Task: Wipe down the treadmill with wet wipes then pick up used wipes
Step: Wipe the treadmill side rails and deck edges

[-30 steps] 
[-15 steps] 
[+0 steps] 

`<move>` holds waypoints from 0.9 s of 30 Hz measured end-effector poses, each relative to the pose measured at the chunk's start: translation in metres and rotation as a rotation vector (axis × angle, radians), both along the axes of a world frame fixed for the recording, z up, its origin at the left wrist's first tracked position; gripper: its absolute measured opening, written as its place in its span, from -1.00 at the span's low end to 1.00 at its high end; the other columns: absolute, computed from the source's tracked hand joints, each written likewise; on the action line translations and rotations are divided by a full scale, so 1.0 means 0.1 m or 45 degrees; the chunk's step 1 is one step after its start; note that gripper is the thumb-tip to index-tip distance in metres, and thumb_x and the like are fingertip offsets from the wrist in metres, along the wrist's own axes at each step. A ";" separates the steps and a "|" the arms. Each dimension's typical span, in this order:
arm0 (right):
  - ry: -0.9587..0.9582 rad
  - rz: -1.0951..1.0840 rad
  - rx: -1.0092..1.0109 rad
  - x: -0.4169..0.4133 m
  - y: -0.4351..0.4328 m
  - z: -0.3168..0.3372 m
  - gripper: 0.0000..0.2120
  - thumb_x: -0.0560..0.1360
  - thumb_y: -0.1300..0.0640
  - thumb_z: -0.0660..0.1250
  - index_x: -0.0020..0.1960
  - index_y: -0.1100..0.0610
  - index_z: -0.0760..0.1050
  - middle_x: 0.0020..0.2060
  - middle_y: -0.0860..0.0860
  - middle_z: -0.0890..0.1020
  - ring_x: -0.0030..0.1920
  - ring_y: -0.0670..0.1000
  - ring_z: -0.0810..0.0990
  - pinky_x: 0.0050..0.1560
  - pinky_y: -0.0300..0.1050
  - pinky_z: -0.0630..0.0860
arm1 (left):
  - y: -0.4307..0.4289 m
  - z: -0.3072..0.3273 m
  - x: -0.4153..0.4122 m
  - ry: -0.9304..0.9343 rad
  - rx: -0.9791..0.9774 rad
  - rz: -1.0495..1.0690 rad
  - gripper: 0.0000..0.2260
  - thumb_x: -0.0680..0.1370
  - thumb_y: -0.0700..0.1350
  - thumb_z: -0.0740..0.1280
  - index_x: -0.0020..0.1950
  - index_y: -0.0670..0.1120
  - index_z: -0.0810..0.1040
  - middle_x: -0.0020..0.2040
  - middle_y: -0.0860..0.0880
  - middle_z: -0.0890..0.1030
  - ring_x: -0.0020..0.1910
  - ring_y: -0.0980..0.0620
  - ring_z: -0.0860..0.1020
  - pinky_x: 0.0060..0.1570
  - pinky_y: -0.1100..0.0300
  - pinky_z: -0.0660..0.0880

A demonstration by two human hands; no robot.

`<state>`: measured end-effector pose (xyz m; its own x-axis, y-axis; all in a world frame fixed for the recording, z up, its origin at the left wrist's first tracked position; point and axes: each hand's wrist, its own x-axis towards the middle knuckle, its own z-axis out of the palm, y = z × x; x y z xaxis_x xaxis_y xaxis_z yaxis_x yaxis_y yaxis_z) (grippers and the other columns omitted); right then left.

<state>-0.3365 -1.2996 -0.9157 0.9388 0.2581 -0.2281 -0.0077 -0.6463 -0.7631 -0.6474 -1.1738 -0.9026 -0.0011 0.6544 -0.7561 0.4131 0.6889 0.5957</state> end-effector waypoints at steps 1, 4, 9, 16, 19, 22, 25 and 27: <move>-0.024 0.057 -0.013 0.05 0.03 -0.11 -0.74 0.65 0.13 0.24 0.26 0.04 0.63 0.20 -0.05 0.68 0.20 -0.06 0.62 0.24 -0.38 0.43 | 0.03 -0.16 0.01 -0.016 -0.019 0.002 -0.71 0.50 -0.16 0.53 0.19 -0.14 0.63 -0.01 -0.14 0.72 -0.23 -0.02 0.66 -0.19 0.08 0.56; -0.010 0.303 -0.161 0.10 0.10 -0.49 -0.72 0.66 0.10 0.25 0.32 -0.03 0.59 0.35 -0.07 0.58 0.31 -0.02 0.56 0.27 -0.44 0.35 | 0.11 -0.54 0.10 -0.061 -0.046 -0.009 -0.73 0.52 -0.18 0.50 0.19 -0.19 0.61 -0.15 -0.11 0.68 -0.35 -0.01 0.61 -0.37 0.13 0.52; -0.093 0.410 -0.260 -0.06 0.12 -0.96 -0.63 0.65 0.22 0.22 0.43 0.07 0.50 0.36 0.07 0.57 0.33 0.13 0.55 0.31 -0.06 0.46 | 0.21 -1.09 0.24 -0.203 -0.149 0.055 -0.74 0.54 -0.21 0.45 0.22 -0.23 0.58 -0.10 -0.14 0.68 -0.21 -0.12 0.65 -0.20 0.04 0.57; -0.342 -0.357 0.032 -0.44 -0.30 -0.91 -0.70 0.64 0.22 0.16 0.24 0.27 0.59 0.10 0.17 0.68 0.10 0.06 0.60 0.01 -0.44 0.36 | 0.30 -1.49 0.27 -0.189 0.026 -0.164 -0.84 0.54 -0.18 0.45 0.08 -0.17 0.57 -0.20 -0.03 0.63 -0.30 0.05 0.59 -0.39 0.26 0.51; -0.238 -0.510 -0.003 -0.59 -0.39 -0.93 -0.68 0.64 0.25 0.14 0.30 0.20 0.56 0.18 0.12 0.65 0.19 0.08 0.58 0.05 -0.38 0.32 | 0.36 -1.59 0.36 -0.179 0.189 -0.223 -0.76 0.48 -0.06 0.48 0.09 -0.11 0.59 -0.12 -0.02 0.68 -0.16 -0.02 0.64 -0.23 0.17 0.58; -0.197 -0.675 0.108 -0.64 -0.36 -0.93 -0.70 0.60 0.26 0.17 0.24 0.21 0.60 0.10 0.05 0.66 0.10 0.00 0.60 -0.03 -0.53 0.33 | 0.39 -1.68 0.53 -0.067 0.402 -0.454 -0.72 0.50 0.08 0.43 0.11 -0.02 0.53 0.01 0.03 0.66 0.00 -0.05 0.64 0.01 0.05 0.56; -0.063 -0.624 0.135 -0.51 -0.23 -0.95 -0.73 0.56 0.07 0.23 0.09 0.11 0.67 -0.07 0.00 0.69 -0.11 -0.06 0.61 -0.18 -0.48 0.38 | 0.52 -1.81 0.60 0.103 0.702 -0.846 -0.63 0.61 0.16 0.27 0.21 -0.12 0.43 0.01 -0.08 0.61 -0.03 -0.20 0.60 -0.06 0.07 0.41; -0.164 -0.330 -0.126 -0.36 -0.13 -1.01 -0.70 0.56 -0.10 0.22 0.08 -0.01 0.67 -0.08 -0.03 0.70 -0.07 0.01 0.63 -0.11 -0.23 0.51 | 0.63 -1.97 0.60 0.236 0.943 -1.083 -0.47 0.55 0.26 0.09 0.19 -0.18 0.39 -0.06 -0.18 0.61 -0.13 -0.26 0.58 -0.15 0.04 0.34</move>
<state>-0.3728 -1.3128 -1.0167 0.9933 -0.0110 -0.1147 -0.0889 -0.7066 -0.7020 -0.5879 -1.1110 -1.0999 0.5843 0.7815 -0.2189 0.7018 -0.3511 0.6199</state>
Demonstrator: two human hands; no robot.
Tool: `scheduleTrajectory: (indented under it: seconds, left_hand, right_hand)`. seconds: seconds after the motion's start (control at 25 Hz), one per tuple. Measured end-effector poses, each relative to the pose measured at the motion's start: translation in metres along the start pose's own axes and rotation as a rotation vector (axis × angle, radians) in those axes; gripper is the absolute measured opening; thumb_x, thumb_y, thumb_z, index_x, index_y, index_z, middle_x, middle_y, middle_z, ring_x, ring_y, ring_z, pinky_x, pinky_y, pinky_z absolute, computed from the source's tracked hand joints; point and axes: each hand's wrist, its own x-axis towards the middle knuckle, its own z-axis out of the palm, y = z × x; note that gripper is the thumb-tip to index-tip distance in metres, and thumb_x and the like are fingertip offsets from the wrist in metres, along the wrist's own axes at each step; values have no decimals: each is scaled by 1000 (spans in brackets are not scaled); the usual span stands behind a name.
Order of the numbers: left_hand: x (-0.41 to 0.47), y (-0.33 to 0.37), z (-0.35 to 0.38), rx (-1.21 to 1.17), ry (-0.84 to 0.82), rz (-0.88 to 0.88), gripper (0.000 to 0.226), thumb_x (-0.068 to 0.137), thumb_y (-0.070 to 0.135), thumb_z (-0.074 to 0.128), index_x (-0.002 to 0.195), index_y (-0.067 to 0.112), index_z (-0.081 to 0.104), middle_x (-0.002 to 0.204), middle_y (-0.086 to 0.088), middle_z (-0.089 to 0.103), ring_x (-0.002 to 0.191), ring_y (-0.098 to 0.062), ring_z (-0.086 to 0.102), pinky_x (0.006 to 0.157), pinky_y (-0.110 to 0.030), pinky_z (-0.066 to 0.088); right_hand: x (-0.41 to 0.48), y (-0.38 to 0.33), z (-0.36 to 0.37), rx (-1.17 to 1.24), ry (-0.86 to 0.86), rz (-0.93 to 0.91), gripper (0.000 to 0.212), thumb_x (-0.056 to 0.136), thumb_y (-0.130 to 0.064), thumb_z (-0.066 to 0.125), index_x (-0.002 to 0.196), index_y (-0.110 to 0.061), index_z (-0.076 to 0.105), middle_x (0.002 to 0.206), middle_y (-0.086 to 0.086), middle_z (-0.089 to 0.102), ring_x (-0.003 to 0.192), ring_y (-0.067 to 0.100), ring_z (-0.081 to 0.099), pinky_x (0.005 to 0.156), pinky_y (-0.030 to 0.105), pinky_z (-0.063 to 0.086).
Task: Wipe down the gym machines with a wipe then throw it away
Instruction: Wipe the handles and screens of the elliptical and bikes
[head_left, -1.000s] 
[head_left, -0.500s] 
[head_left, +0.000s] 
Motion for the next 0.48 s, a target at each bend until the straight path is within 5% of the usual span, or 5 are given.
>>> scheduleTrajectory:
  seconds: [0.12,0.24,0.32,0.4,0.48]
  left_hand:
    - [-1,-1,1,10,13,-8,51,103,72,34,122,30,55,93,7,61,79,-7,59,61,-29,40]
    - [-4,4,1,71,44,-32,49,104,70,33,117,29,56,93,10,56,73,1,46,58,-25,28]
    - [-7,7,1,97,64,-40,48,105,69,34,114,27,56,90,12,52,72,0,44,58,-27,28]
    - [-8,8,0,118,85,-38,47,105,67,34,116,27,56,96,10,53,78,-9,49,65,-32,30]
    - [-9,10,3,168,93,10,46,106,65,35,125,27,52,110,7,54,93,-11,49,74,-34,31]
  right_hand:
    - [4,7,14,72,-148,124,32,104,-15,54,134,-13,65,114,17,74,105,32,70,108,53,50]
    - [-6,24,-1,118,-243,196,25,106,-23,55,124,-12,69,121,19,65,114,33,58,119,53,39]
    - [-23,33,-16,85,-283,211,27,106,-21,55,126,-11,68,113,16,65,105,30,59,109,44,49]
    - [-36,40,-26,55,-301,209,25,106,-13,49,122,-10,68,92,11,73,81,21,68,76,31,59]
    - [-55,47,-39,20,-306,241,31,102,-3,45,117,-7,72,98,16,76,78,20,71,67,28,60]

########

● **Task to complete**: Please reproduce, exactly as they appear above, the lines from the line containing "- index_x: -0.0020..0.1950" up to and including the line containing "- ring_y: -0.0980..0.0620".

● **Result**:
  - index_x: -0.0020..0.1950
  - index_y: -0.0670..0.1120
  - index_z: -0.0810..0.1040
  - middle_x: -0.0020..0.2040
  - middle_y: -0.0860..0.0880
  - middle_z: -0.0890..0.1030
  - ring_x: -0.0020..0.1910
  - ring_y: -0.0980..0.0620

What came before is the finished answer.